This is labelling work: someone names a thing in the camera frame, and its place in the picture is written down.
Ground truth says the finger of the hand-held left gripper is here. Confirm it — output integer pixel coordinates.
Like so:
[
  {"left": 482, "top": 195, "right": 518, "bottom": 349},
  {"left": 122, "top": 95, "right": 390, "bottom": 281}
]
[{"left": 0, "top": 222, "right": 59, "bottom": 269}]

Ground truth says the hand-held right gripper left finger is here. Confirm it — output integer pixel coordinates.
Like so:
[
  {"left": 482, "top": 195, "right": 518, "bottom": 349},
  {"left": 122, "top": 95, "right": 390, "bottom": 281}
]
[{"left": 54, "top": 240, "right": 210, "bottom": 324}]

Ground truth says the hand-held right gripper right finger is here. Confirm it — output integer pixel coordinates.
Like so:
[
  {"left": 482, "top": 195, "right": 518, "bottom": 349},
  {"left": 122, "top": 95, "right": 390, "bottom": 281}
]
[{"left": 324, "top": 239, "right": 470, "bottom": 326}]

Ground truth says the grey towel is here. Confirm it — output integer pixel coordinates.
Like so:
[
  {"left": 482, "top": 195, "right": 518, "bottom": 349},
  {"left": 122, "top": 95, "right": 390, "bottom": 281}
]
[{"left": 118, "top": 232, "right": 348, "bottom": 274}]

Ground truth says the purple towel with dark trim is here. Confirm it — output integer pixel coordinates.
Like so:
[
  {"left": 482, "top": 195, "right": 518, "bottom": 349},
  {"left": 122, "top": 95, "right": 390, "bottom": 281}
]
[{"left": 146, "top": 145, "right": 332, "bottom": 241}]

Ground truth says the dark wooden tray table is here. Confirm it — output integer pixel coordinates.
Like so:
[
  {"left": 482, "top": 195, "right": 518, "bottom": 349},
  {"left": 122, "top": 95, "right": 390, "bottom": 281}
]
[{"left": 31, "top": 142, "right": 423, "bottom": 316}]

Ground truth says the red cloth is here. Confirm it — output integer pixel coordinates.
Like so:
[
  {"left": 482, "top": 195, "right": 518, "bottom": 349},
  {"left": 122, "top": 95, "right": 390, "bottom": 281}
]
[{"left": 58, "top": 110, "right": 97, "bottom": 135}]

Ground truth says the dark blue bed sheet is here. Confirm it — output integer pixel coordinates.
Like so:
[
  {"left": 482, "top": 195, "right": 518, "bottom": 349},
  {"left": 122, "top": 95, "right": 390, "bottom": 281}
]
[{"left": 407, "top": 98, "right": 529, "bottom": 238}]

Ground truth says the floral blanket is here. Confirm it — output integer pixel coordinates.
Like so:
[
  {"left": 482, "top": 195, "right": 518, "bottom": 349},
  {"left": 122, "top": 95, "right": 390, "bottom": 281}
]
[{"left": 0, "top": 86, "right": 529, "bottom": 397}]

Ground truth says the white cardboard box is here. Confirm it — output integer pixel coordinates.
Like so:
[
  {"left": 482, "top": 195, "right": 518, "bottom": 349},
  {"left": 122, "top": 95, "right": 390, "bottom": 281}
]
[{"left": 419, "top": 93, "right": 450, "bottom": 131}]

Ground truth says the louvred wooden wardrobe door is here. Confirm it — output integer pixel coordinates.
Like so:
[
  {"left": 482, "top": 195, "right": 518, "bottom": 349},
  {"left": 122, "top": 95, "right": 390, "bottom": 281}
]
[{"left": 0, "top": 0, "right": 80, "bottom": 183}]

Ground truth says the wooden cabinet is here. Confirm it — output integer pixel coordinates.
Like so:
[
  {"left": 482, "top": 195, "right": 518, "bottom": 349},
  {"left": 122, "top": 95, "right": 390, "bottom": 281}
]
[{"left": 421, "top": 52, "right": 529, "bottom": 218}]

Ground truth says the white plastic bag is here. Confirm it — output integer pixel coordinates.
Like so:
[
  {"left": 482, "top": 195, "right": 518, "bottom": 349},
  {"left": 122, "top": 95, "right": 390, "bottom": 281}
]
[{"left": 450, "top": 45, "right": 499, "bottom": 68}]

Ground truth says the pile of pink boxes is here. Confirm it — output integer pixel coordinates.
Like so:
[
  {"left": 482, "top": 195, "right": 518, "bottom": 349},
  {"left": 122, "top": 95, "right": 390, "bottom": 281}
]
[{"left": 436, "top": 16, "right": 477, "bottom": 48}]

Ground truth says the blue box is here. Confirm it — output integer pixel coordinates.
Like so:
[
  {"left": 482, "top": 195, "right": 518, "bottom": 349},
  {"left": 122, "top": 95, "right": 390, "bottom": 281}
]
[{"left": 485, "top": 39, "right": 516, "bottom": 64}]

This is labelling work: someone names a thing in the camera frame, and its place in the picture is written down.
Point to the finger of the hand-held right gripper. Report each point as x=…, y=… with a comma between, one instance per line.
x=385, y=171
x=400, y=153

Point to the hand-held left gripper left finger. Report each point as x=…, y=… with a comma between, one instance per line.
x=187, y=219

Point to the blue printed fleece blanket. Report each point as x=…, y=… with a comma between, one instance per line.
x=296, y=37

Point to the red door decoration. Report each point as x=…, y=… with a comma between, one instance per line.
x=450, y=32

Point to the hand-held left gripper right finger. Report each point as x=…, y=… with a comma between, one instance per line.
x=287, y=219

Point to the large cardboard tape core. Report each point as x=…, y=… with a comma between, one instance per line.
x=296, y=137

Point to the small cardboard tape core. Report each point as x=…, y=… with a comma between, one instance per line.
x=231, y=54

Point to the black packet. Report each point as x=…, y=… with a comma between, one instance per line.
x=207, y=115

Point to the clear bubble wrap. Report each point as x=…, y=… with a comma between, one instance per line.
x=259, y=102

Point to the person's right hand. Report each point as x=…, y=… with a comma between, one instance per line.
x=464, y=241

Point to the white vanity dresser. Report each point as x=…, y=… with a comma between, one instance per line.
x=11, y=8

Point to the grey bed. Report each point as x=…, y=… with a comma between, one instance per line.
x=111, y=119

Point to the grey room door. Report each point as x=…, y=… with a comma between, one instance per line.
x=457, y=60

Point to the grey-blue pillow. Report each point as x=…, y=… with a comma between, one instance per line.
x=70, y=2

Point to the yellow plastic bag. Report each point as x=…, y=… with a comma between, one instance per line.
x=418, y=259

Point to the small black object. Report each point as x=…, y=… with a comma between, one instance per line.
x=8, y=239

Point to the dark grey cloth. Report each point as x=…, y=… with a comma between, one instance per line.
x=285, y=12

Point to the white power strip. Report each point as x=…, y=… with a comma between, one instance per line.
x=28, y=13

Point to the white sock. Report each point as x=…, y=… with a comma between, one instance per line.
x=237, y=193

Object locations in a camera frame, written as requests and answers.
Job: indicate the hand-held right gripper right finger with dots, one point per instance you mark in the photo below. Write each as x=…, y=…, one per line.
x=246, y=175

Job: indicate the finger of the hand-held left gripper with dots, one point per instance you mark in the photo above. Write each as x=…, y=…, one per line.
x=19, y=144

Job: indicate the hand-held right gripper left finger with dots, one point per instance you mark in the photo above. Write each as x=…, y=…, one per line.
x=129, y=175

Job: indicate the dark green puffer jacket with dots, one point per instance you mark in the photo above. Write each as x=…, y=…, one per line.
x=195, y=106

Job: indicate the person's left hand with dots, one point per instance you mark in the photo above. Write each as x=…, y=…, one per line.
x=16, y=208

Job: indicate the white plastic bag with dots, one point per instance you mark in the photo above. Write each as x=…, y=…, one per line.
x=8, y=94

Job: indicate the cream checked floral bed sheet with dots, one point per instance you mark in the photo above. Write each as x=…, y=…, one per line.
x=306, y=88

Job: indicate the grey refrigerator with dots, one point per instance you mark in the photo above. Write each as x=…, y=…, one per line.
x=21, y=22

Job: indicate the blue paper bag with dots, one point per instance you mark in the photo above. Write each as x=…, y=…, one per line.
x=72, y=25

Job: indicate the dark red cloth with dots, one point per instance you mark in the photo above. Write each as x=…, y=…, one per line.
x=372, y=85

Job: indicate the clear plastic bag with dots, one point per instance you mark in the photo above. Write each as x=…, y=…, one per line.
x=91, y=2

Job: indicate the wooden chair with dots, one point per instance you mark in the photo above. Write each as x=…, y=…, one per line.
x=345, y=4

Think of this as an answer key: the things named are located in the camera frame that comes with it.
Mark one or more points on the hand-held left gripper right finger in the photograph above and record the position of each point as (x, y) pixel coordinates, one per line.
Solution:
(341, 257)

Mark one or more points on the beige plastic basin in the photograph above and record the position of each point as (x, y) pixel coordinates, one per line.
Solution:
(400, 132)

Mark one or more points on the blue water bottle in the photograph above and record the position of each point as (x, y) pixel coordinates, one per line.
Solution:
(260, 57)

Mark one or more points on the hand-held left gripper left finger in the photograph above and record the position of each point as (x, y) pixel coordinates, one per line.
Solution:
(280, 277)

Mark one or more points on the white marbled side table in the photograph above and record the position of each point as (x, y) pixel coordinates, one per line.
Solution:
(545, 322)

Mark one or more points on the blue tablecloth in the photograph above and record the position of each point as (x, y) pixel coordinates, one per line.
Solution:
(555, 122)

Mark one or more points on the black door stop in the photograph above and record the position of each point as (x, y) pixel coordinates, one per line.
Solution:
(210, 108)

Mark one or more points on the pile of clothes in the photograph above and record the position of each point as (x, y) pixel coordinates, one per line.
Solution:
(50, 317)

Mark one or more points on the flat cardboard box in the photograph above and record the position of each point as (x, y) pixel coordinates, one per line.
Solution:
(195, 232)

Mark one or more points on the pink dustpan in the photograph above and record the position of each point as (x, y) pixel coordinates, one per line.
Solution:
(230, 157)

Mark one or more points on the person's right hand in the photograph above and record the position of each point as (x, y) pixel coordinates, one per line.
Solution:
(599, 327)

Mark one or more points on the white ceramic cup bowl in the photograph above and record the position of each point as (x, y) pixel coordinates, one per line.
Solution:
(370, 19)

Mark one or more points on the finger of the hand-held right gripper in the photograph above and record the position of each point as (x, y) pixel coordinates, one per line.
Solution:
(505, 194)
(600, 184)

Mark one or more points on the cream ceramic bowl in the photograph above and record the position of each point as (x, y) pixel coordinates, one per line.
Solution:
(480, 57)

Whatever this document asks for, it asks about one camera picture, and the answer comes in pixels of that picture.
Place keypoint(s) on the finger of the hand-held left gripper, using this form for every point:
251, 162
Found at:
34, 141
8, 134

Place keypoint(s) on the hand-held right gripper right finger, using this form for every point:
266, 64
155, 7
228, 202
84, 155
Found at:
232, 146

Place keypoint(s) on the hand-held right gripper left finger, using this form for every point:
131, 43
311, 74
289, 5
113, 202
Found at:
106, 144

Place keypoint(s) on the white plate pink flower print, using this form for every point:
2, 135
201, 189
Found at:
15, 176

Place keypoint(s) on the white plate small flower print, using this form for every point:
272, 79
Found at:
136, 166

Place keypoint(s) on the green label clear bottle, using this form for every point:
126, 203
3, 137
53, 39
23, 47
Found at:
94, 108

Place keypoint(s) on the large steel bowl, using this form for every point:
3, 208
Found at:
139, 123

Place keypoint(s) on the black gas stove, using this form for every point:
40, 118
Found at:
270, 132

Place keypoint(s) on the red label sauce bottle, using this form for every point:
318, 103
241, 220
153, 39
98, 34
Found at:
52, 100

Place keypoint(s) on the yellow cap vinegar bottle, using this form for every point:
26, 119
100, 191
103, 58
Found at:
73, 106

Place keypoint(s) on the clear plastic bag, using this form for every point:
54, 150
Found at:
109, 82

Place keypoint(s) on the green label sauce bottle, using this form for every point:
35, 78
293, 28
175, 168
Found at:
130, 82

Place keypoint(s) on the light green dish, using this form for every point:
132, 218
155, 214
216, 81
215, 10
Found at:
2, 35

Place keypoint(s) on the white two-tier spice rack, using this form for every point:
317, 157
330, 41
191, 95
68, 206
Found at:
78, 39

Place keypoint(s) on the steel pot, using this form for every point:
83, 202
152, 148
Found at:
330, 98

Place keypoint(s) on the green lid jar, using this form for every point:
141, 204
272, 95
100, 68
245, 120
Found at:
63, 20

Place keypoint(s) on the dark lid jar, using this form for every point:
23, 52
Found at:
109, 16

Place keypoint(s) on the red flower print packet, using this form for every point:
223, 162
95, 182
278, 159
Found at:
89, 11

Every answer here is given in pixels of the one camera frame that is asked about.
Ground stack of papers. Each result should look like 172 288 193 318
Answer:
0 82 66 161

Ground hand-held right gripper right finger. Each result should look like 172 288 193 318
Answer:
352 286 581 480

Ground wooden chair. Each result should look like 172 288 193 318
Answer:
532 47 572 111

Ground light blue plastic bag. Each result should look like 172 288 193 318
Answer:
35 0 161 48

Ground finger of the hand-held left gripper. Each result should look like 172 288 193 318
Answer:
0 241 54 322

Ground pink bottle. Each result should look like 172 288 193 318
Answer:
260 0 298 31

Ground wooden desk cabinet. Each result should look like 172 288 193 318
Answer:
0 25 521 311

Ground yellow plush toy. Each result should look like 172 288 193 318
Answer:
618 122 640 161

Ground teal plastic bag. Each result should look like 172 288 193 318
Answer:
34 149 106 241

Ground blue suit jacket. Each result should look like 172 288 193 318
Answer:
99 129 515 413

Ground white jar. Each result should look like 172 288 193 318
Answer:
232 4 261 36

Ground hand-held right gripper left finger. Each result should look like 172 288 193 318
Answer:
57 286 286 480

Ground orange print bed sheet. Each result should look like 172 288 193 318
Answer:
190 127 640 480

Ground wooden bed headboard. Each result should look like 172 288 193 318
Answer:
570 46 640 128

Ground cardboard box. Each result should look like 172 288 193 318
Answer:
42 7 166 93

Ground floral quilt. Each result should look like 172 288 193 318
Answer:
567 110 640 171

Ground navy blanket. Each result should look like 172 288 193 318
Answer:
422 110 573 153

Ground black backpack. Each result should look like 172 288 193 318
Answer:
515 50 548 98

● ● ● ● ● ● ●

■ **Goal of the exercise**
Where does the word "about" occur in the records? Return every line that holds it.

■ **Output of the task**
Whatever this document asks for, it asks about one camera picture, and the answer comes in pixels of that picture.
Every answer here is given in pixels of the one camera frame that is asked about.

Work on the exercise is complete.